In both substantive and ethereal ways, Dr. Corey-Bloom views all of the care-related services provided at her clinics as treatment. She deals on a day-to-day basis with disease impact, up close and personal with patients and their families, down to what can be the most heartbreaking of details. Alzheimer, Huntington, MS, all have in common the insidious, and for now at least, unchallenged capacity of diminishing and isolating the ill. Whether loss of memory, confusion, problems with speaking and comprehension, reduced mobility, involuntary movements, or severe emotional disturbance, the lives of patients and their families are dramatically changed by these diseases, symptom by symptom, on multiple fronts of everyday living. The patients’ needs are, in short, multidimensional, which defines the logic and necessity of multidisciplinary clinical teams in response. Alongside internists and other primary care physicians and nurses, Corey-Bloom practices with physical therapists, speech therapists, psychiatrists, and mobility experts, whoever and whatever is required to fill a patient need. The goal is to provide “one-stop shopping” or a complete treatment experience, beyond pharmacologic regimens, for patients who cannot easily and frequently come into the clinics.

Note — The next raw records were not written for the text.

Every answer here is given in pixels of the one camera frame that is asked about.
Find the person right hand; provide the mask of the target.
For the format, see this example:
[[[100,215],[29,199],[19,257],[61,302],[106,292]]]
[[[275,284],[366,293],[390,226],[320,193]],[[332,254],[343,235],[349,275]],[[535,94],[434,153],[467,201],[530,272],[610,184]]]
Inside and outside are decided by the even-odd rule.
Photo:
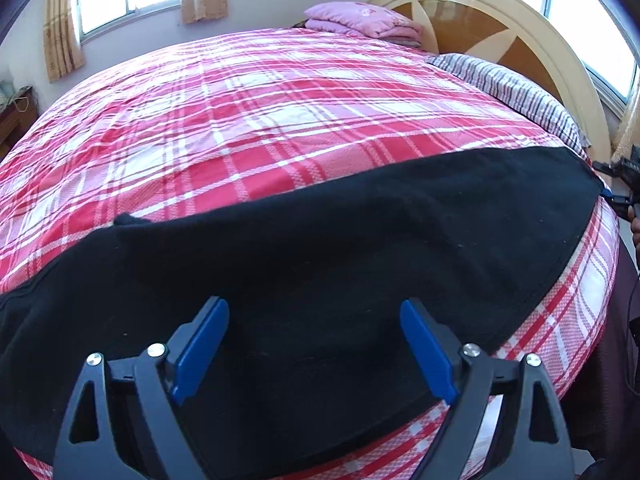
[[[637,261],[640,261],[640,218],[638,204],[628,208],[628,219],[630,222],[632,242],[634,243],[634,254],[636,255]]]

Even after two decades of clinical practice, Corey-Bloom never ceases to be amazed by the ingenuity and humor of her patients in overcoming mental, physical, or emotional barriers erected by their illnesses, no matter how fleeting or how small the victories. She is clearly awed by what she considers their genuine bravery in a constant fight against an enemy within. Hers is a disciplined sentimentalism, however. Fully exposed as a physician and a clinical researcher to the extremes of neurodegenerative disease in impacting and destroying people’s lives, she is acutely aware of how a genetic disorder like HD can be readily “cured.” In symptomatic adults, each child of an affected parent has a 50% chance of having the Huntington’s disease gene. These are poor odds for a happy ending. If every would-be parent worldwide in the currently presenting or diagnosed Huntington generation declined to have children, HD would disappear from the human disease ranks, never to harm or afflict again. From two distinct angles, we glimpse the depth of Dr. Corey-Bloom’s own humanity.